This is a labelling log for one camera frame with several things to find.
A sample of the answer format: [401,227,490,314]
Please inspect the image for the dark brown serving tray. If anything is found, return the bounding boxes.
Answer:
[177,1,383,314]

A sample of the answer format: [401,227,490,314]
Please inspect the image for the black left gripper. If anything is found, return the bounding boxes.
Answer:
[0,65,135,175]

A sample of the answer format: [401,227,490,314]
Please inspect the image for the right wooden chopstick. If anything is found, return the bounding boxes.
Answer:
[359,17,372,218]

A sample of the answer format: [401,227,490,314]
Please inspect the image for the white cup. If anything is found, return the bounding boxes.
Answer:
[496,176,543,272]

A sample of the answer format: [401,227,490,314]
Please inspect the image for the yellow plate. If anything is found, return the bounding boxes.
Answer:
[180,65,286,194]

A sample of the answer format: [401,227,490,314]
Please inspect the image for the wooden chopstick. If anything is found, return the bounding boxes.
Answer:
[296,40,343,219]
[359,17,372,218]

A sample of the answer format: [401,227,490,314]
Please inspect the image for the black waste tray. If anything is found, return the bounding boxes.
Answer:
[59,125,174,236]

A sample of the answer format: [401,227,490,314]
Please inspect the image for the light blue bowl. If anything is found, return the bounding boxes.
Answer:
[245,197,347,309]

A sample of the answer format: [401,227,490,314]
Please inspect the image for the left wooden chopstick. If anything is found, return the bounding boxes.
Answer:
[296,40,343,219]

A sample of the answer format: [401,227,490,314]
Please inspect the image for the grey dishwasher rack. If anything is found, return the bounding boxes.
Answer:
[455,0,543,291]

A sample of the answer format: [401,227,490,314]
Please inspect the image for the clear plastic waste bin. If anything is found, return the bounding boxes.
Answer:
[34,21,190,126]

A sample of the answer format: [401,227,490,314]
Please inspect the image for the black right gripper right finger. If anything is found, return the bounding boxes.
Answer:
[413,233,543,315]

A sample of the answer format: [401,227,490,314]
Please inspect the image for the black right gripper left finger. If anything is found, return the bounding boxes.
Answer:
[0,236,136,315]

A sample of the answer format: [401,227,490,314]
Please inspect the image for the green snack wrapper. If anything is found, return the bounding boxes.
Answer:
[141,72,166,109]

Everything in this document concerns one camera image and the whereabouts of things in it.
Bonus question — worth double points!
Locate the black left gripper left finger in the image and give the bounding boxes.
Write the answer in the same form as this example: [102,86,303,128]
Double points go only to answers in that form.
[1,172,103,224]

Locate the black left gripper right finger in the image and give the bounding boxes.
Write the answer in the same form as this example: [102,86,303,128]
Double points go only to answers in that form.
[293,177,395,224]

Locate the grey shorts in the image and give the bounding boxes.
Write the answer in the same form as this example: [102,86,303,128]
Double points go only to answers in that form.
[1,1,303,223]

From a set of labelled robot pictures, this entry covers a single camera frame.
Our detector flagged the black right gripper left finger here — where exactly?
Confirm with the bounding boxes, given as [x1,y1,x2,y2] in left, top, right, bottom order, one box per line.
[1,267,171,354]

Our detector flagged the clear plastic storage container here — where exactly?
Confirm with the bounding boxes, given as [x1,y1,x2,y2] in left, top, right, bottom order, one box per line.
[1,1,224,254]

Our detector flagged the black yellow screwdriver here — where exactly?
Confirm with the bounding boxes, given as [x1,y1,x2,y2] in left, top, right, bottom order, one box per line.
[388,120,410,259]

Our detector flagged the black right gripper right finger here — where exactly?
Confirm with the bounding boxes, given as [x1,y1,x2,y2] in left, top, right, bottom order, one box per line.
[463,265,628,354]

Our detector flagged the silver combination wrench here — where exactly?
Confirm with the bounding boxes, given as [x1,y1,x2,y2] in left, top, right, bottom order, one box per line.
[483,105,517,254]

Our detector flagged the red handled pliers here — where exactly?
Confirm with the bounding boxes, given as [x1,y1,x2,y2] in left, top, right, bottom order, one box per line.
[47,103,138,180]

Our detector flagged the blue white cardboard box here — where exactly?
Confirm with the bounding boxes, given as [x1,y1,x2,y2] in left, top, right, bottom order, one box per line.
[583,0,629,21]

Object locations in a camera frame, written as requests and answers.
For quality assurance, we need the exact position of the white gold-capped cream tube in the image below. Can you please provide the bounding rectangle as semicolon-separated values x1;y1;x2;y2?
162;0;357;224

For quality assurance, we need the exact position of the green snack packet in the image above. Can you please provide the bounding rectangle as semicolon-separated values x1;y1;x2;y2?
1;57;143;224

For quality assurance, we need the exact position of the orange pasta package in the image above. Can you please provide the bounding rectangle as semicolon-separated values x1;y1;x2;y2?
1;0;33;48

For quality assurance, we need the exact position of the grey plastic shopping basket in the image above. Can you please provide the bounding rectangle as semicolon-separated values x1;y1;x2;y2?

◆ Problem details:
Wherever a line of the data above contains "grey", copy that line.

◆ Result:
Please inspect the image for the grey dishwasher rack. If anything is found, return the bounding boxes.
Locate the grey shorts in the image and give the bounding boxes.
For quality assurance, we need the exact position of the grey plastic shopping basket in the image above. Can you please provide the bounding rectangle as semicolon-separated values x1;y1;x2;y2?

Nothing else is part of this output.